The entire listing, reproduced exactly and stripped of images, is the expected output.
====== Record extracts ======
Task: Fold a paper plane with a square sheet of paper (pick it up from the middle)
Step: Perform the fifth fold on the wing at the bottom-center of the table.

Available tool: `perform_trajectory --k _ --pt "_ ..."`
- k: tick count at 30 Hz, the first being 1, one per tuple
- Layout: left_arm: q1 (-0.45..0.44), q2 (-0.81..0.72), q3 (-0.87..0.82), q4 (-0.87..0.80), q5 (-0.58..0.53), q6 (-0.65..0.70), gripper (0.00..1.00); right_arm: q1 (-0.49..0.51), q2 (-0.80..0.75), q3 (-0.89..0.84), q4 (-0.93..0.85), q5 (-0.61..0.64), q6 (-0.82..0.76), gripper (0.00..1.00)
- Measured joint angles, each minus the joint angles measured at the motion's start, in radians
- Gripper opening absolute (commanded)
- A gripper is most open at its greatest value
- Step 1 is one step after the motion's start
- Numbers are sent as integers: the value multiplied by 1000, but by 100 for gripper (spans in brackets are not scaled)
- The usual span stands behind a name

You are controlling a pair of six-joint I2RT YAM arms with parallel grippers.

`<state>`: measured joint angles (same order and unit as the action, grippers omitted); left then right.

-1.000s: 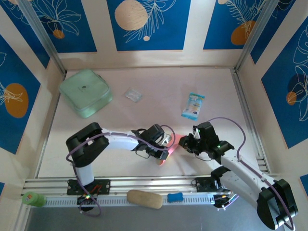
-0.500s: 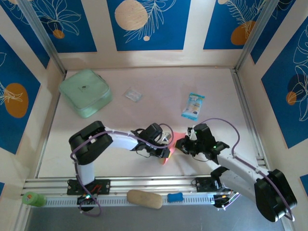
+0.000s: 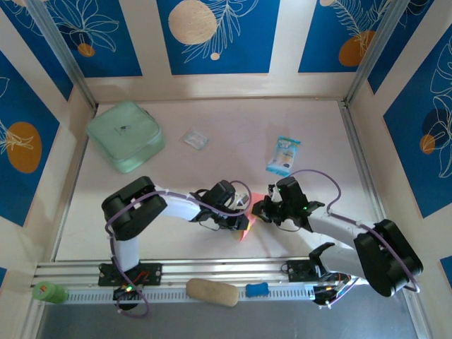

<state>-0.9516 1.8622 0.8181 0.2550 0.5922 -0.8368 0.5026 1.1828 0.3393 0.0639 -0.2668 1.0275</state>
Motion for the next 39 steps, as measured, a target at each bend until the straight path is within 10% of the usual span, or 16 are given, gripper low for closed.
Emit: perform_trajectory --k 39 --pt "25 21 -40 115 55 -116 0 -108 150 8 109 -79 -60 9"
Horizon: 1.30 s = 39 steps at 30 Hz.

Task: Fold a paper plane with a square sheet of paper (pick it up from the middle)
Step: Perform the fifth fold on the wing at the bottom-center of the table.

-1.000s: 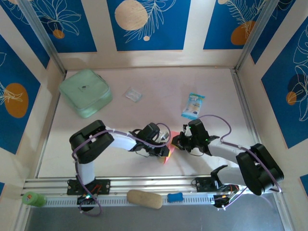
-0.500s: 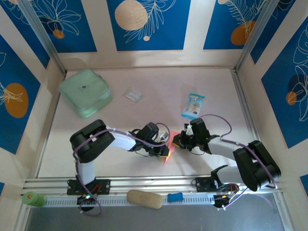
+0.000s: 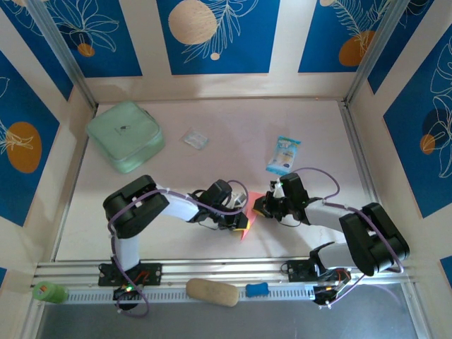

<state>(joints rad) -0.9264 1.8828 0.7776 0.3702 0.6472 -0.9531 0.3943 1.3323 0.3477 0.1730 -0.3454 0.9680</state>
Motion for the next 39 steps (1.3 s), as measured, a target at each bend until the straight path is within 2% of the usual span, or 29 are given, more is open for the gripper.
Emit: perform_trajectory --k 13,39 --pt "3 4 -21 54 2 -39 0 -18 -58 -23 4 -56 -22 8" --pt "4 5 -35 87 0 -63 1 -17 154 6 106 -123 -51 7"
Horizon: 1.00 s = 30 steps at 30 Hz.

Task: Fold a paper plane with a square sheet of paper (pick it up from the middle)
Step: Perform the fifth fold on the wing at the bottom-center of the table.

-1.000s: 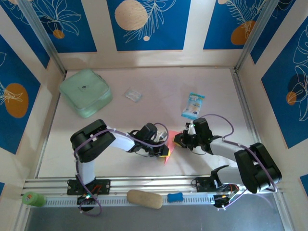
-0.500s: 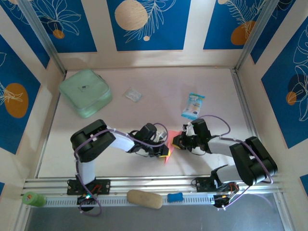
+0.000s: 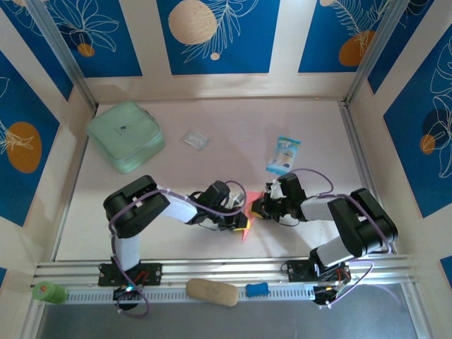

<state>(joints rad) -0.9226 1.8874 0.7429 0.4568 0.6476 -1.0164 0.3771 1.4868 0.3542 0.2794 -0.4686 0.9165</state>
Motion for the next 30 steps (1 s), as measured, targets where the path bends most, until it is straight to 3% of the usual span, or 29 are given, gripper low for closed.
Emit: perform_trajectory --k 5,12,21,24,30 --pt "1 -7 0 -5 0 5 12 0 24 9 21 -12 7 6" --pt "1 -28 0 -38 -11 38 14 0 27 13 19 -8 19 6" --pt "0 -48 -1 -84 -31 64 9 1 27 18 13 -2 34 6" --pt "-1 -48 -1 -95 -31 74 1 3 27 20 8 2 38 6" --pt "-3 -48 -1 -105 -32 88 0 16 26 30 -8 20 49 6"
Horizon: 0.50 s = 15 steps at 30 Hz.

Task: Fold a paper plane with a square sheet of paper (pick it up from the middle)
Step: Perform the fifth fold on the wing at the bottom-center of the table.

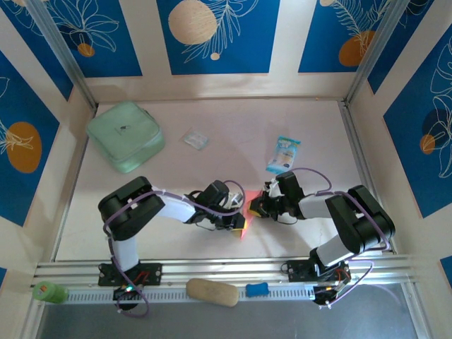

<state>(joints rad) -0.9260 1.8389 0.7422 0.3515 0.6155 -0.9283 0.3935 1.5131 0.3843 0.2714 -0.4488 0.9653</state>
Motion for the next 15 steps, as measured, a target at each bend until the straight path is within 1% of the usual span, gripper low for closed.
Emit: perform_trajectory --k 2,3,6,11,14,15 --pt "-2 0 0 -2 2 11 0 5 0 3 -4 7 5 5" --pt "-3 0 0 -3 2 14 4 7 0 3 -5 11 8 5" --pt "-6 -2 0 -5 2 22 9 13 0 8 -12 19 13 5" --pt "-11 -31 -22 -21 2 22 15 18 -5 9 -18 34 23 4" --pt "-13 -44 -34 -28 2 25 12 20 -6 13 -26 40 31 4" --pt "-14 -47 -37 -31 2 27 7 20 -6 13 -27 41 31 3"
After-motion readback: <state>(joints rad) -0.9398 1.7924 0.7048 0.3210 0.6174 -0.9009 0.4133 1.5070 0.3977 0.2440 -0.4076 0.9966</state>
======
Task output:
Task: Fold a paper plane with a square sheet of paper (pick it up from the middle)
Step: Perform the fifth fold on the wing at the bottom-center of the table.

Available tool: `perform_trajectory --k _ --pt "_ ..."`
- k: tick count at 30 Hz, the first being 1, one per tuple
- Layout: left_arm: q1 (-0.45..0.44), q2 (-0.81..0.72), q3 (-0.87..0.82), q4 (-0.87..0.80), q5 (-0.58..0.53), q6 (-0.65..0.70), gripper (0.00..1.00); right_arm: q1 (-0.49..0.51), q2 (-0.80..0.75), q3 (-0.89..0.84), q4 (-0.93..0.85), q5 (-0.61..0.64), q6 (-0.82..0.76), gripper (0.00..1.00)
- Measured joint angles, each minus the joint angles measured at the motion's start, in radians
- Gripper opening absolute (commanded)
- A gripper is most open at its greatest value
- Step 1 is one step after the motion's start
- Numbers are sent as integers: the value multiplied by 1000, but by 100 for gripper (spans in brackets are not scaled)
- The usual span stands behind a name

You are controlling a pair of six-joint I2RT YAM arms with parallel grippers.

`<state>`: measured joint angles (same order and unit as the action, grippers omitted); left then right.

-1.000s: 
-0.500s: 
+0.000s: 

<state>-0.9516 1.8622 0.8181 0.2550 0.5922 -0.8368 0.5026 1.1828 0.3393 0.0639 -0.2668 1.0275</state>
Motion for the next 39 steps, as measured, a target at each bend until the straight path is within 10% of the usual span, or 16 are given, gripper low for closed.
Emit: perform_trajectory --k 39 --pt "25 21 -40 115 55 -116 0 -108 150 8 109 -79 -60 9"
Horizon: 1.30 s = 39 steps at 30 Hz.

Task: Fold a paper plane with a square sheet of paper (pick it up from the middle)
Step: Perform the fifth fold on the wing at the bottom-center of the table.

-1.000s: 
-0.500s: 
+0.000s: 

<state>(joints rad) -0.9264 1.8828 0.7776 0.3702 0.6472 -0.9531 0.3943 1.3323 0.3477 0.1730 -0.3454 0.9680</state>
Motion for the next 39 steps (1.3 s), as measured, a target at each bend until the straight path is within 2% of the usual span, or 29 are given, more is open for the gripper.
Emit: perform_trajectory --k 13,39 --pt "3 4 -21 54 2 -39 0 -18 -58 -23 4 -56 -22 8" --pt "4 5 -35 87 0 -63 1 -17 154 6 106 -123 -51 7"
Horizon: 1.00 s = 30 steps at 30 Hz.

Task: Fold a paper plane with a square sheet of paper (pick it up from the middle)
Step: Perform the fifth fold on the wing at the bottom-center of the table.

-1.000s: 
-0.500s: 
+0.000s: 

<state>(joints rad) -0.9226 1.8874 0.7429 0.4568 0.6476 -1.0164 0.3771 1.4868 0.3542 0.2794 -0.4686 0.9165</state>
Motion for the next 30 steps (1 s), as measured, targets where the path bends most, until it is straight to 3% of the usual span, or 29 are given, gripper low for closed.
Emit: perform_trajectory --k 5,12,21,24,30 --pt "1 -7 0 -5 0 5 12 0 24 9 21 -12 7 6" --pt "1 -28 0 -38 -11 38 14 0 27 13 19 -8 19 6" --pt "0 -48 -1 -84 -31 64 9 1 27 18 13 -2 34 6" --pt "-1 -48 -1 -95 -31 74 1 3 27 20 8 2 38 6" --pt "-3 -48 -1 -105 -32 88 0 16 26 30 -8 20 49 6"
Horizon: 0.50 s = 15 steps at 30 Hz.

Task: Fold a paper plane with a square sheet of paper (pick it up from the middle)
Step: Perform the fifth fold on the wing at the bottom-center of the table.


<state>(joints rad) -0.9260 1.8389 0.7422 0.3515 0.6155 -0.9283 0.3935 1.5131 0.3843 0.2714 -0.4488 0.9653</state>
Motion for the next 15 steps, as measured, a target at each bend until the straight path is within 1% of the usual span, gripper low for closed.
Emit: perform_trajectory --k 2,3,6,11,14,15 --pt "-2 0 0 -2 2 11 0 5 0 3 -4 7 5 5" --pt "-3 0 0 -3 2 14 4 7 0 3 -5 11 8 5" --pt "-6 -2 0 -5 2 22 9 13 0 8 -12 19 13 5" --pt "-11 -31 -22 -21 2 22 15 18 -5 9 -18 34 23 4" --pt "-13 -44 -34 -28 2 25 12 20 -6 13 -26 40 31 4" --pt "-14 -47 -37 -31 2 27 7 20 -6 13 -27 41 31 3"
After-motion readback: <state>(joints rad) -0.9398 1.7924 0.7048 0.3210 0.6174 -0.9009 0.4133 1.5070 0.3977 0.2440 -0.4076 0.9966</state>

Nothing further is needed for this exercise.